L’ancien bâtonnier de l’Ordre des avocats de Guinée, Me Mohamed Traoré, a été enlevé dans la nuit du samedi 21 juin à son domicile, avant d’être violemment brutalisé par des individus non identifiés. Deux jours plus tard, c’est un homme marqué mais digne qui s’adresse au public à travers un message sobre et lourd de sens : «Je voudrais donc faire une pause par respect pour ma famille et mes amis qui insistent pour que je fasse comme tout le monde ».
Un silence forcé, imposé non par la volonté mais par la violence. Me Traoré, connu pour son engagement sans faille en faveur de l’État de droit et de la justice, devient aujourd’hui un symbole de la fragilité des libertés fondamentales dans notre pays.
Ce retrait temporaire, dicté par l’inquiétude de ses proches, sonne comme un signal d’alarme. Quand ceux qui défendent la loi sont à leur tour privés de leur sécurité et de leur droit à la parole, c’est toute la République qui vacille.
Ci-dessous, son message :
Chers tous
Je voudrais vous remercier très sincèrement, en mon nom et au nom de ma famille, pour vos très nombreux témoignages de compassion à travers vos visites à mon domicile, les appels téléphoniques et autres. En dépit des sévices que j’ai subis, je parviens à recouvrer ma santé grâce à mes médecins et surtout grâce à votre soutien moral. J’ai compris que ma famille et moi ne sommes pas seuls dans cette épreuve.
Comme je l’ai dit à mes confrères, je peux m’estimer heureux car j’aurais pu connaître un sort bien plus triste au regard de ce qui est arrivé à d’autres compatriotes.
Je reste convaincu cependant que « rien ne nous atteindra sauf ce que Allah a prescrit pour nous. Il est notre Maître. C’est en Allah que les croyants mettre leur confiance».
Je reste convaincu aussi qu’il n’y a de force et de puissance qu’en Allah.
Ceux qui ont agi ont voulu non seulement me faire du mal mais aussi et surtout me briser moralement. Je savais que j’étais dans la ligne de mire de certains à cause de mes prises de position. Mais au fond de moi, je ne pensais commettre aucun crime en m’exprimant sur la conduite des affaires de mon pays comme cela est permis à tout citoyen. C’est pourquoi, j’ai continué à m’exprimer en dépit des conseils qui m’ont été prodigués par mes parents et mes amis. Je vois que ce sont eux qui avaient raison.

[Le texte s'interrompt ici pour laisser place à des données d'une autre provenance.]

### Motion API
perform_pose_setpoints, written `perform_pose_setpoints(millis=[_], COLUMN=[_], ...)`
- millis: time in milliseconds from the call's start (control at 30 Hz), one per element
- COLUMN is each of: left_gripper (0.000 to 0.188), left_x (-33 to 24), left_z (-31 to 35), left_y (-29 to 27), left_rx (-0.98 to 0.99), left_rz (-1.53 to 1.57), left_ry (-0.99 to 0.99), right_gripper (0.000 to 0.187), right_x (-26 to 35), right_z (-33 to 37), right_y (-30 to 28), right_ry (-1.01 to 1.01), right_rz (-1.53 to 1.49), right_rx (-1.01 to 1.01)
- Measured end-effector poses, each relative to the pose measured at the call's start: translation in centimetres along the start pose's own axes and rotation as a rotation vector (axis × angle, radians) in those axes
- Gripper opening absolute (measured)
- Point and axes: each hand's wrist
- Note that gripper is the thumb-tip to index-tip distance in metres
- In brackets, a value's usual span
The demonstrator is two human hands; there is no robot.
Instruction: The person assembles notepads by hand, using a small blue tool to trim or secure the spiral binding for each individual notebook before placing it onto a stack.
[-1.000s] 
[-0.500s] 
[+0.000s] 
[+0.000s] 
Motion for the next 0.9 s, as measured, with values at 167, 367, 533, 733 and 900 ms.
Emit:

Mais une chose reste claire, le destin n’appartient qu’à Dieu.
Je voudrais donc faire une pause par respect pour ma famille et mes amis qui insistent pour que je fasse comme tout le monde. En voyant mes enfants pleurer et ma fille aînée giflée par un de mes ravisseurs qui n’a pas pensé un seul instant qu’il pouvait avoir une fille du même âge, j’ai compris que je les mettais en danger sans qu’ils n’aient eux-mêmes cherché cela.
Ils ne sont pas même conscients de mon engagement. Ils ne devraient donc pas en subir les conséquences.
Je remercie et rend hommage à mon épouse qui, pendant ces instants de brutalité, a fait d’une sérénité insoupçonnée pour gérer la situation et a même eu le temps de faire deux rakats (deux unités de prières) pour implorer la protection divine car en ce moment Seul Dieu pouvait nous protéger.
Encore une fois, merci à toutes et à tous.